▶ WHAT THE TASK ASKS: Each line below that includes the word "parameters" is to be reported.

#### INFORMATION PROVIDED ####

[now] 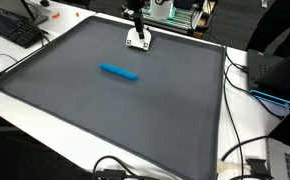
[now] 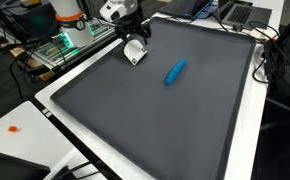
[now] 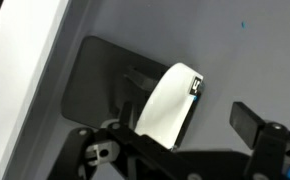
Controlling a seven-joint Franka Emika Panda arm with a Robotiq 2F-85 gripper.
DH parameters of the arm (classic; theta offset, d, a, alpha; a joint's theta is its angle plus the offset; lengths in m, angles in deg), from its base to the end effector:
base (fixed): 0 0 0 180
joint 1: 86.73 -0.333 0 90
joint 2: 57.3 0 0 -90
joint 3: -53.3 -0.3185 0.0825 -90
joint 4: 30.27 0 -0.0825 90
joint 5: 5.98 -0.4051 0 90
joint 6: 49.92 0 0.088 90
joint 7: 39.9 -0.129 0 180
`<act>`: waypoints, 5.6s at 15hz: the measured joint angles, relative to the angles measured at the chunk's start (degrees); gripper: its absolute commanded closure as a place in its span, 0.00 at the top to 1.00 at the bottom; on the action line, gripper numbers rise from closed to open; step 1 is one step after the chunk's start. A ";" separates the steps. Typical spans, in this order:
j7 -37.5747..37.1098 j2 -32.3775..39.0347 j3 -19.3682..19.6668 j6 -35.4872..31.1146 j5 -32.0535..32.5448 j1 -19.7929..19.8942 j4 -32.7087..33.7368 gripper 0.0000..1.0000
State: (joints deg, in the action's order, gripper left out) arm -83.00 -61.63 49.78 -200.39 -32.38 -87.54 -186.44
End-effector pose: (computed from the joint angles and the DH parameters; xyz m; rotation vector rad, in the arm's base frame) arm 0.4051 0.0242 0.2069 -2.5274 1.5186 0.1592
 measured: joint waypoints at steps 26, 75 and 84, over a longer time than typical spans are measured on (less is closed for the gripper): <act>-33.40 1.23 0.30 -6.59 21.42 1.49 1.11 0.01; 28.26 21.73 -1.33 15.13 32.64 -7.25 40.74 0.01; 30.13 25.58 -0.31 15.00 37.47 -7.95 42.78 0.01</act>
State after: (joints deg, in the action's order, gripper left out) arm -52.87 -36.05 49.47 -185.39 5.08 -95.49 -143.66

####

▶ EXERCISE RESPONSE:
DH parameters of the arm (classic; theta offset, d, a, alpha; a joint's theta is its angle plus the offset; lengths in m, angles in deg), from its base to the end effector:
End-effector pose: (computed from the joint angles and the DH parameters; xyz m; rotation vector rad, in the arm's base frame) arm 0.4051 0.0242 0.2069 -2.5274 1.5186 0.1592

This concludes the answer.